Out of the records below, copy all lines in which the word "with" occurs.

▶ Saved data entries
=== Begin Enclosure ===

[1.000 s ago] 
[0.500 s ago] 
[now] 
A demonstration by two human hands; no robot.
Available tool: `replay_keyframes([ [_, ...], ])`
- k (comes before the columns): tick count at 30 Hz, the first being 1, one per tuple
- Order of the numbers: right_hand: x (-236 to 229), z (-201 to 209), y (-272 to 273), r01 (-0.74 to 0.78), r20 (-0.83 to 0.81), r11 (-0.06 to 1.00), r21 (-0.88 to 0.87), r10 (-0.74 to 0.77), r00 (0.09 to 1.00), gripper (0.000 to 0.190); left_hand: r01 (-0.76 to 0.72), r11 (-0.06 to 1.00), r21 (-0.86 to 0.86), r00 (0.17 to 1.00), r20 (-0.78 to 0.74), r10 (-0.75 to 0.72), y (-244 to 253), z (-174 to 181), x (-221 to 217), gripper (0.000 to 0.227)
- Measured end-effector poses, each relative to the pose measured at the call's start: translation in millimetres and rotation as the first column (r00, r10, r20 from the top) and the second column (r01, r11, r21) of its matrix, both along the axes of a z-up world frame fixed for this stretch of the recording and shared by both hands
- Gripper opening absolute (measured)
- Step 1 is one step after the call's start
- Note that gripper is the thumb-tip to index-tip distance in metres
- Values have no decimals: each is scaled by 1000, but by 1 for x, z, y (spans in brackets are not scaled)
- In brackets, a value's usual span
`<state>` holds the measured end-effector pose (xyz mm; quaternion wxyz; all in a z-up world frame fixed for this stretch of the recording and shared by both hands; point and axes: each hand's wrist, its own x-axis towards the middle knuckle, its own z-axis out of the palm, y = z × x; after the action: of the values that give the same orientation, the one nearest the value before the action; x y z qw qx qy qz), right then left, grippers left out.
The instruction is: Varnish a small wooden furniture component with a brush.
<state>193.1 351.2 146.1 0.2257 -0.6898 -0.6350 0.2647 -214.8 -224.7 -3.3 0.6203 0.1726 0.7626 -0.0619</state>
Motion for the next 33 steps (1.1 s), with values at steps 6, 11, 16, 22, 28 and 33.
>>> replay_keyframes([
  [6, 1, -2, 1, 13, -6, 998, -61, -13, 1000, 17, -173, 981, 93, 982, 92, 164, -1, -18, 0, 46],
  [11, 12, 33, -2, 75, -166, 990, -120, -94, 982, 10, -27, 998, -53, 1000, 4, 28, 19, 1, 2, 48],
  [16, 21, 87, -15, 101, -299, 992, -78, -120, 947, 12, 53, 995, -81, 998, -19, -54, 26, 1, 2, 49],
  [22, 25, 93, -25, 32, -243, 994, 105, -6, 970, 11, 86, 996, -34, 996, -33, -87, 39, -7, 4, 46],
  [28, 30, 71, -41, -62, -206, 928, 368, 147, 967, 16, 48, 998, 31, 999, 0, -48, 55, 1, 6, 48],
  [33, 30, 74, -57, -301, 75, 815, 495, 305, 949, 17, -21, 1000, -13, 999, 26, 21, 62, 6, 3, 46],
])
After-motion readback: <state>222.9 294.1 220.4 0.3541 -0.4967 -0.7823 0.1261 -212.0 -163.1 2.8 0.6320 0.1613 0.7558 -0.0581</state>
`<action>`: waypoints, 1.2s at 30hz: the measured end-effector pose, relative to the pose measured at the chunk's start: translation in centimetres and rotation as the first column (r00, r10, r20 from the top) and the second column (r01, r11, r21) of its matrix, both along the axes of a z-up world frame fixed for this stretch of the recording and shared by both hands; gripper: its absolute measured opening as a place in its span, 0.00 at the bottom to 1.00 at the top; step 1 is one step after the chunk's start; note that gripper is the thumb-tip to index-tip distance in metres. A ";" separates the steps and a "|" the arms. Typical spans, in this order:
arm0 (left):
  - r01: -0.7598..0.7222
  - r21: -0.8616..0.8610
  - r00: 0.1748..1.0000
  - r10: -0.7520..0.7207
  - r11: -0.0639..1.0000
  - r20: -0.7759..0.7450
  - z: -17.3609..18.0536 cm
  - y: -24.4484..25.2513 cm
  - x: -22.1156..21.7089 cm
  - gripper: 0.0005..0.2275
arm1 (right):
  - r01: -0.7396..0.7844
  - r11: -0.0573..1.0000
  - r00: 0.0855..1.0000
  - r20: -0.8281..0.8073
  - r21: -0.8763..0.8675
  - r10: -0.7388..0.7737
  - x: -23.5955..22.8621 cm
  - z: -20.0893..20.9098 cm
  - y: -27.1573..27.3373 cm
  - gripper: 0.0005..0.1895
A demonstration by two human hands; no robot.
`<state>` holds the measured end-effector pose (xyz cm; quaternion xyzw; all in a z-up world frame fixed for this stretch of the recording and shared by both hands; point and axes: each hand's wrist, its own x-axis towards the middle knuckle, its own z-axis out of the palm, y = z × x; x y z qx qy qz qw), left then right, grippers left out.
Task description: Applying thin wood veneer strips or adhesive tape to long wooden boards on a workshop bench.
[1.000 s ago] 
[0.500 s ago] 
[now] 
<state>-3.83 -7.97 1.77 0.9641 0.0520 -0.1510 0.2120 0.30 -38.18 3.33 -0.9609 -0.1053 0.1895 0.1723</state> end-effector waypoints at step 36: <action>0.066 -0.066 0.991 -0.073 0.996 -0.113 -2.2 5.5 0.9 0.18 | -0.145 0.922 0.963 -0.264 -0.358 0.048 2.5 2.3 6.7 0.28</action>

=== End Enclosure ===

▶ Response to the task
The instruction is: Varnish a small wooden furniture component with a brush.
Motion for the next 33 steps (1.1 s), with values at steps 6, 11, 16, 22, 28 and 33.

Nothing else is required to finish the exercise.